TASK DIRECTIONS:
If a line in the data has the string "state", please show it.

DATA SECTION:
■ ■ ■ ■

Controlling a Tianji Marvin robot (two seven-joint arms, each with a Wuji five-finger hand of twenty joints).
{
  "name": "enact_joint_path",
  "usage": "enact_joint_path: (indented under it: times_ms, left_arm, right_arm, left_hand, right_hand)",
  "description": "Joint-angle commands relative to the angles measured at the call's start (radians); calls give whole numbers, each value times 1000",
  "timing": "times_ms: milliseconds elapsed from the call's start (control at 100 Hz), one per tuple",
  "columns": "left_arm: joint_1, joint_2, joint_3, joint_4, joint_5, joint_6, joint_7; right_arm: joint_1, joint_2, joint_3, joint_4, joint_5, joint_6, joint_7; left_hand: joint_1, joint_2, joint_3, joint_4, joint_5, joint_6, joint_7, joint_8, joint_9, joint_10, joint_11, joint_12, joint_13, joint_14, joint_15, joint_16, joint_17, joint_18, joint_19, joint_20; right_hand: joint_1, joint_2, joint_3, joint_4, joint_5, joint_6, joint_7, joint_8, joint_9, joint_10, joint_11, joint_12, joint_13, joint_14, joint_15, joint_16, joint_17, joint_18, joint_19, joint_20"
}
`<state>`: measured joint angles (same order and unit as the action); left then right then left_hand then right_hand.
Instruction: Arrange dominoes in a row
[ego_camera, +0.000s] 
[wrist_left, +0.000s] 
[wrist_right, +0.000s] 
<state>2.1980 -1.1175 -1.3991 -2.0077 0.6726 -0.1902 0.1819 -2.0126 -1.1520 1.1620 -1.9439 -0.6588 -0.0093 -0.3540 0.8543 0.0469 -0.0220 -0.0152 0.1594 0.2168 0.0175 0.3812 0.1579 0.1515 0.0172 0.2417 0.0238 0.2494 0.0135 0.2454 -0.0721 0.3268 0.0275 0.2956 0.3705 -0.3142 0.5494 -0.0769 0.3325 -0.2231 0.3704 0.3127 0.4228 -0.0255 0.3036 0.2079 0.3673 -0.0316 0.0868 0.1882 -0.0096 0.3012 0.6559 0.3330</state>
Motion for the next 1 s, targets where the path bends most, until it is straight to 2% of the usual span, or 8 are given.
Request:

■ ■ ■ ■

RESULT:
`<state>`: measured joint angles (same order and unit as the action); left then right then left_hand then right_hand.
<state>2.1980 -1.1175 -1.3991 -2.0077 0.6726 -0.1902 0.1819 -2.0126 -1.1520 1.1620 -1.9439 -0.6588 -0.0093 -0.3540 0.8543 0.0469 -0.0220 -0.0152 0.1594 0.2168 0.0175 0.3812 0.1579 0.1515 0.0172 0.2417 0.0238 0.2494 0.0135 0.2454 -0.0721 0.3268 0.0275 0.2956 0.3705 -0.3142 0.5494 -0.0769 0.3325 -0.2231 0.3704 0.3127 0.4228 -0.0255 0.3036 0.2079 0.3673 -0.0316 0.0868 0.1882 -0.0096 0.3012 0.6559 0.3330</state>

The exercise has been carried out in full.